Of course to us, as observers and participants in nature’s nonstop action, the real enjoyment lies in simply watching the pageant. And here, I was to learn, even sluggishness brings jaw-dropping surprises.

CHAPTER 2: Slow as Molasses

How We Learned to Love Lethargy

I’m ready to go anywhere…

—BOB DYLAN, “MR. TAMBOURINE MAN” (1964)

The human brain has a bias. We are wired to notice abrupt motion.

If we stare blankly out a window, thinking about our taxes, we’ll be snapped to attention if the still life is punctured by sudden movement. A rabbit darting from a bush, say. The scene may already be pregnant with countless slow movers—caterpillars, subtle swayings of branches, clouds mutating—but we will be oblivious to all of it. A shame. While we may pay attention to the sudden fast things, Earth’s oozing, creeping entities influence our lives far more than the darting bunnies.

Our bias toward speed is at least as old as written language.

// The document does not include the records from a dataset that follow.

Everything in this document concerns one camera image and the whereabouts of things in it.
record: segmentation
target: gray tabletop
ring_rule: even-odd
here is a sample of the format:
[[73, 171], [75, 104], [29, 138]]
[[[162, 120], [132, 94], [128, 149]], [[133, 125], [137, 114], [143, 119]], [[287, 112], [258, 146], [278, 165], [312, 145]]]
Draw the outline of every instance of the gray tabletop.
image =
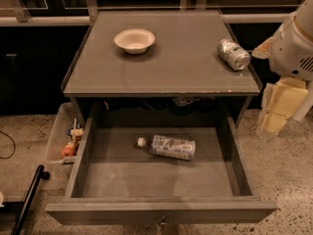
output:
[[[144, 54], [115, 46], [115, 36], [143, 28], [156, 36]], [[233, 71], [217, 54], [231, 38], [221, 17], [209, 11], [100, 12], [67, 82], [69, 97], [256, 95], [248, 69]]]

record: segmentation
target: black metal bar
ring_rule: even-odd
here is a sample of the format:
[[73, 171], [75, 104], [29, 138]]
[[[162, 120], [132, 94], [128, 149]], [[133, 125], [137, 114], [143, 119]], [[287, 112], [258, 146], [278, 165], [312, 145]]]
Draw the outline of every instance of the black metal bar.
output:
[[16, 223], [15, 223], [14, 228], [12, 230], [12, 233], [11, 233], [12, 235], [19, 235], [20, 234], [20, 232], [22, 230], [22, 225], [26, 219], [29, 207], [30, 207], [32, 199], [36, 193], [36, 189], [37, 189], [37, 186], [38, 186], [40, 179], [48, 179], [50, 177], [50, 173], [45, 172], [43, 170], [44, 170], [44, 165], [40, 165], [36, 170], [36, 173], [32, 179], [32, 182], [31, 182], [29, 189], [27, 191], [27, 195], [26, 195], [25, 200], [23, 202], [21, 213], [20, 213], [18, 219], [16, 220]]

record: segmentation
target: bottle cap
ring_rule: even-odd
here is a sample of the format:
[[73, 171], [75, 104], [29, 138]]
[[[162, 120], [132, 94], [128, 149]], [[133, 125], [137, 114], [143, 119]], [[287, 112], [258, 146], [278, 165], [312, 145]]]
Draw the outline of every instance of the bottle cap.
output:
[[137, 144], [139, 147], [145, 147], [146, 143], [147, 143], [146, 138], [144, 138], [144, 137], [138, 138]]

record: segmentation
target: floor
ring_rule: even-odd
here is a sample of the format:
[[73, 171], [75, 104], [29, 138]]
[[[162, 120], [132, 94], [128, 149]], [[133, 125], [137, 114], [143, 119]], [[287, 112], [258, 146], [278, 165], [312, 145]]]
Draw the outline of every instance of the floor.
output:
[[[302, 122], [290, 120], [279, 136], [258, 136], [259, 110], [246, 111], [238, 129], [240, 144], [262, 200], [278, 209], [255, 224], [195, 224], [168, 226], [164, 234], [313, 234], [313, 112]], [[38, 165], [56, 116], [0, 117], [0, 130], [16, 142], [16, 152], [0, 160], [0, 191], [24, 196]], [[12, 142], [0, 134], [0, 157], [10, 156]], [[160, 234], [156, 226], [62, 226], [44, 210], [62, 199], [72, 165], [44, 164], [51, 179], [41, 181], [23, 226], [23, 234]], [[0, 234], [11, 234], [14, 221], [0, 220]]]

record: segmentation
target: plastic bin
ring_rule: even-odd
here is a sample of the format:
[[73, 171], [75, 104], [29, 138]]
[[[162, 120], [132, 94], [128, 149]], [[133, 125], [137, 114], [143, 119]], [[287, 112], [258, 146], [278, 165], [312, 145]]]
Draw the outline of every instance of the plastic bin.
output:
[[74, 162], [75, 157], [62, 158], [61, 150], [68, 142], [67, 130], [75, 118], [77, 118], [77, 110], [72, 103], [60, 105], [46, 147], [45, 163], [65, 164]]

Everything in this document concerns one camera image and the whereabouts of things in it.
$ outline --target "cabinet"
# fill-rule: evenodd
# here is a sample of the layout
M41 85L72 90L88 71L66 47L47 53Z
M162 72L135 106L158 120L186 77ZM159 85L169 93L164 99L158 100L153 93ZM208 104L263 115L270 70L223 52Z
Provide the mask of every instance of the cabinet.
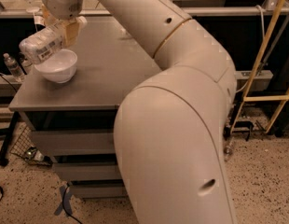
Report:
M30 138L53 161L53 170L78 198L126 196L113 142L124 97L160 72L112 17L87 17L71 47L77 71L67 83L45 80L35 69L9 108L30 127Z

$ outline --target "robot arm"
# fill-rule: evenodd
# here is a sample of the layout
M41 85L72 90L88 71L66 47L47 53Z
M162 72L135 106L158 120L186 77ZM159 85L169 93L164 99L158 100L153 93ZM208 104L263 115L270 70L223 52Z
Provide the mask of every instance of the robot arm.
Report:
M115 120L118 166L139 222L237 223L222 152L236 90L228 53L169 0L99 1L164 70L125 98ZM61 19L81 7L43 3Z

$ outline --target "speckled floor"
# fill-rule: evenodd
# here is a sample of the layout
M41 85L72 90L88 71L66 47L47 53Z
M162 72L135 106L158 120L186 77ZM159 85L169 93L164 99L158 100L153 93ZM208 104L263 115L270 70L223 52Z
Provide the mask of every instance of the speckled floor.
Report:
M246 112L248 119L266 121L259 110ZM24 123L18 124L13 142L23 127ZM289 132L276 138L254 131L248 142L246 135L233 134L234 154L227 161L239 224L289 224ZM29 165L10 153L8 158L8 166L0 166L0 186L5 192L0 224L77 223L57 211L61 210L60 187L65 183L50 168ZM137 223L128 199L80 200L72 196L70 204L73 216L84 224Z

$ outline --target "hole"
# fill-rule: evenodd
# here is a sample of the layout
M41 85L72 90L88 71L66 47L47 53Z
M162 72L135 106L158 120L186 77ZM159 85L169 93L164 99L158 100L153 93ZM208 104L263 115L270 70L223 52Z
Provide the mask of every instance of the hole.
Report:
M212 192L214 186L215 186L216 180L211 179L209 182L206 182L199 190L199 196L203 197L205 195L208 195Z
M172 22L172 18L168 18L165 22L170 24Z

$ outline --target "white bowl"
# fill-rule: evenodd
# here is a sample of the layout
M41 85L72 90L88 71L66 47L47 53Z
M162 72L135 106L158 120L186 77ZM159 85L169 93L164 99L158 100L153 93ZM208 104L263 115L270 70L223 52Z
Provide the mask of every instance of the white bowl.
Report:
M47 80L64 83L69 81L76 73L77 55L69 49L61 49L35 69Z

Though the pace of life in olden times was far more leisurely than it is today, classical and ancient literature showed little interest in “slow.” True, everyone knew the sun set 180 degrees away from where it first appeared at dawn. And agricultural societies cared about wheat growing taller. But only the final result mattered. They didn’t know or care that corn grows an inch a day, an imperceptible motion twenty times slower than a clock’s hour hand.

We are all prisoners of our experience, and human motion was the standard for what we’d call slow or fast. The speediest person who ever lived is alive today: Jamaica’s Usain Bolt. He ran the hundred-meter dash in 9.58 seconds in 2009 for a speed of twenty-three miles an hour. This is the very fastest a human has traveled using no more than his own legs. As if to prove it was no mere ephemeral fluke, he virtually equaled that speed when he left all competitors behind during the 2012 Olympics in London.